REQUIRED WORK:
Look for "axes" in each line of the entries, and return the matching lines.

[Data entries]

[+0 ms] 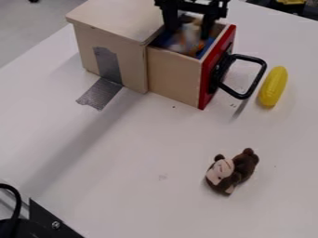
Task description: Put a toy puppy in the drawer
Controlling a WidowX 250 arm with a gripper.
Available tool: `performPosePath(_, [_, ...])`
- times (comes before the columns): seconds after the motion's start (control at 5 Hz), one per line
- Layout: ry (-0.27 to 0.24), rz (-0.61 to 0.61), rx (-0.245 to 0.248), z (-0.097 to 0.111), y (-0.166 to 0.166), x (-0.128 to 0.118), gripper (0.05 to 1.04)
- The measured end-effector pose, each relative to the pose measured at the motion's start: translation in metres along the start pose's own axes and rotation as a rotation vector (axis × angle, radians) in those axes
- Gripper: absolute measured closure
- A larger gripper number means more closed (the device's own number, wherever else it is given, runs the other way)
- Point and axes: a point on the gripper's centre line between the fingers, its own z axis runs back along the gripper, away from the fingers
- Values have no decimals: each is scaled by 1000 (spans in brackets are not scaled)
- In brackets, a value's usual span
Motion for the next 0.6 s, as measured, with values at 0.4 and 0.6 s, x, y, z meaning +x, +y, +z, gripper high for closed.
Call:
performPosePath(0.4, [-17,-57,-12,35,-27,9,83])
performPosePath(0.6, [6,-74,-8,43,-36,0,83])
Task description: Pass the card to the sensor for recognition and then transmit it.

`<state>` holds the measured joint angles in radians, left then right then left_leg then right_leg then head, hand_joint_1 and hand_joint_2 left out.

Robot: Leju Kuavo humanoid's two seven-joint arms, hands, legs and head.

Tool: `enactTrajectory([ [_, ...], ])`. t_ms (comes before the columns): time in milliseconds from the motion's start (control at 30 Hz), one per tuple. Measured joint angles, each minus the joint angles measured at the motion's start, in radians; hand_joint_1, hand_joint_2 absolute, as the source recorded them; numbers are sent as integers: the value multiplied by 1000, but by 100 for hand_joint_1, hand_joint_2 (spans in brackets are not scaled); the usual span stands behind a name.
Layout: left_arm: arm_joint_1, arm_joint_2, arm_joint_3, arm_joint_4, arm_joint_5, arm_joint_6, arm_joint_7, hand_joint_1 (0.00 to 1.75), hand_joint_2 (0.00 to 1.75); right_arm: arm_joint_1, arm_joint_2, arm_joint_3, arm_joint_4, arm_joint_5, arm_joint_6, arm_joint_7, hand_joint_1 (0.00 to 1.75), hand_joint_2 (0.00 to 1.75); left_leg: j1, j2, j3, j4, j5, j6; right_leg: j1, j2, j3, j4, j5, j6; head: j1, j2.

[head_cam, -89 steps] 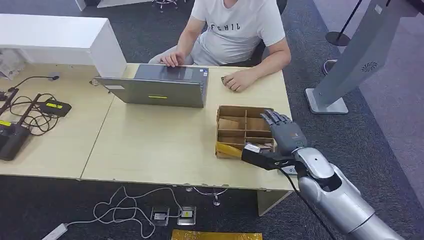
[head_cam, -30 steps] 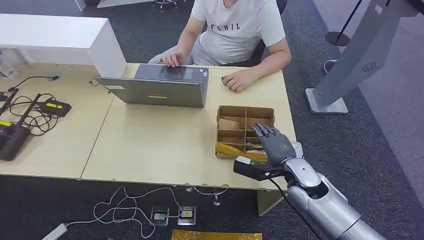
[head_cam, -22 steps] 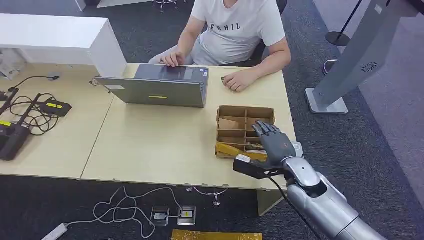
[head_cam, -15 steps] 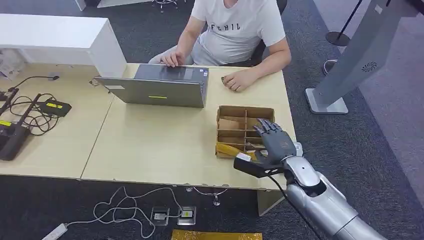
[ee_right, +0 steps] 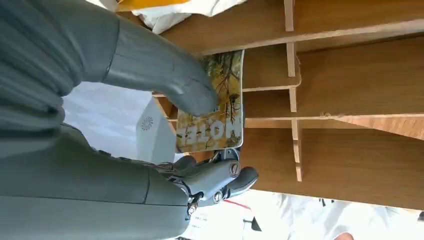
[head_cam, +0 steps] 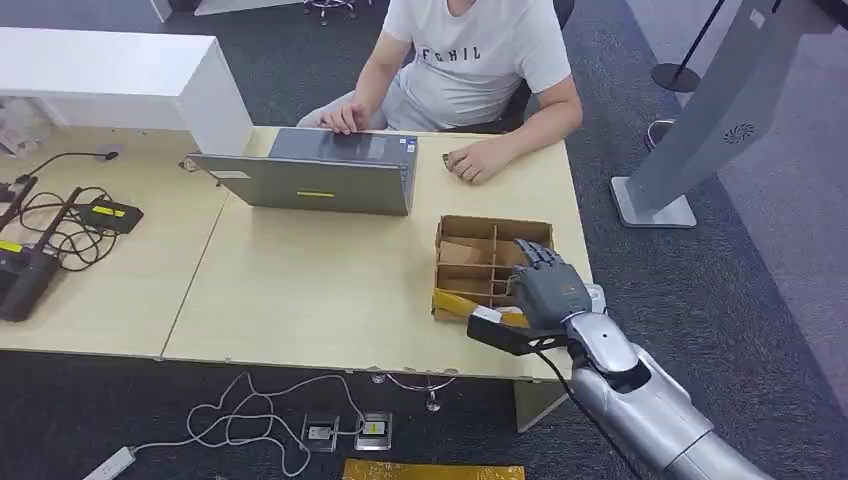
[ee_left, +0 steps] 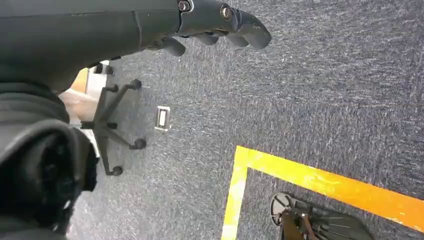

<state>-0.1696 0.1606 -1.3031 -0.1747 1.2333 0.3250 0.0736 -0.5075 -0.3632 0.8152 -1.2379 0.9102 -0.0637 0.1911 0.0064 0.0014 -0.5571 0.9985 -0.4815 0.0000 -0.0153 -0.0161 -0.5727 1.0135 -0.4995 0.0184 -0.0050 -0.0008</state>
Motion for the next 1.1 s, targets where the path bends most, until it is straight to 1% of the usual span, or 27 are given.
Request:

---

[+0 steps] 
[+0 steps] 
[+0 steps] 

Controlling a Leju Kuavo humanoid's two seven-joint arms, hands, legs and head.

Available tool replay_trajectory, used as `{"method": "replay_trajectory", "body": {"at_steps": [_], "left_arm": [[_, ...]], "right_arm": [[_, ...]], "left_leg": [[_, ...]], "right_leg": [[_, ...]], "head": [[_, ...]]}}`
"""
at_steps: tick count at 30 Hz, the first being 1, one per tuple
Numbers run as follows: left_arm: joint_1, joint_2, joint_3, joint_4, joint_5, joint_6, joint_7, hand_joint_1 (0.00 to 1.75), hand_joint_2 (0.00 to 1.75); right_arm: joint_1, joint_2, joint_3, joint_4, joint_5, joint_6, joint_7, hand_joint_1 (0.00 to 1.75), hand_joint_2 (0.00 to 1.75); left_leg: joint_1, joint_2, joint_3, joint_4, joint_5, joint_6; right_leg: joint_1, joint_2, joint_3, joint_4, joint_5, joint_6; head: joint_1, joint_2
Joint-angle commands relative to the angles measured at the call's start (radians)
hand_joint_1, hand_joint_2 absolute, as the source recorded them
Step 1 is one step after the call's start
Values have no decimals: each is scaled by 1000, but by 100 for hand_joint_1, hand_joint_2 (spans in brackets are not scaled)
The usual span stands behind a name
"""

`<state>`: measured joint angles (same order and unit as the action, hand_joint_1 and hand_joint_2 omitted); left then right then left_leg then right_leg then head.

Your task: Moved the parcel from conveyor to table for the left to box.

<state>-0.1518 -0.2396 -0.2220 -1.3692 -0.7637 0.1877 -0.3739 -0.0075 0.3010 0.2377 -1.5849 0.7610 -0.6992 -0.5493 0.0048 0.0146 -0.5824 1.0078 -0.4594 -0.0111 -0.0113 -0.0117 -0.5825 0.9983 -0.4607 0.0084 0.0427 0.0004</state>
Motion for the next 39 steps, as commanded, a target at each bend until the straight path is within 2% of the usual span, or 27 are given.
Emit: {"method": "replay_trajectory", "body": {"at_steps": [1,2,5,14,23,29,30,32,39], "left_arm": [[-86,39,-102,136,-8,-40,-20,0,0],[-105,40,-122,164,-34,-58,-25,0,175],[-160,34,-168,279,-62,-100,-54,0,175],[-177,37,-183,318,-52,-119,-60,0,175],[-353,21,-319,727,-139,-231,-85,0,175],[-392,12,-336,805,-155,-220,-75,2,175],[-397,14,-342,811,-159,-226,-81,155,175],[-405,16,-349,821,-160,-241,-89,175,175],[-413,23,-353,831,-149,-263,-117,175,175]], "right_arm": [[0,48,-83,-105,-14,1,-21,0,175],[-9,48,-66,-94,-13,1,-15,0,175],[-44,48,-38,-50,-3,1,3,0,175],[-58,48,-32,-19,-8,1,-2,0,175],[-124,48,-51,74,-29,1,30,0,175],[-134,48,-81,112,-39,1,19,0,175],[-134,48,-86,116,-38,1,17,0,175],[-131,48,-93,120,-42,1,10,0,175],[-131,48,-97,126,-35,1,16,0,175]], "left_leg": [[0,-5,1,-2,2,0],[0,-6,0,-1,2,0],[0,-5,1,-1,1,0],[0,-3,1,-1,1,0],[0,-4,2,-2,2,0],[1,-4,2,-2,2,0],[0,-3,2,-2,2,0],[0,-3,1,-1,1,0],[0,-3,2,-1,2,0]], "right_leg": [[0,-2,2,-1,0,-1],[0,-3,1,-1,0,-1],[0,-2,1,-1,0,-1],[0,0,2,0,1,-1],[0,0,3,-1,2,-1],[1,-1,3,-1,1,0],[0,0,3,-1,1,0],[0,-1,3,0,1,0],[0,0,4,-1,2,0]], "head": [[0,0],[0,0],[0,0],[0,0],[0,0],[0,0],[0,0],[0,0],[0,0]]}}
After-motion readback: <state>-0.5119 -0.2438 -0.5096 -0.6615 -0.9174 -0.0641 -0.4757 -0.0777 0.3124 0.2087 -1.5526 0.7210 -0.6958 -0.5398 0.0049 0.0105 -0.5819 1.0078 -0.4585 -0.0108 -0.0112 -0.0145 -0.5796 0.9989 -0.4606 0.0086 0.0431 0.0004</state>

EXERCISE RESULT:
- The measured end-effector pose, each relative to the pose measured at the motion's start: translation in metres along the start pose's own axes and rotation as a rotation vector (axis × angle, radians) in those axes
- Point and axes: a point on the gripper's centre line between the fingers, its own z axis runs back along the gripper, away from the fingers

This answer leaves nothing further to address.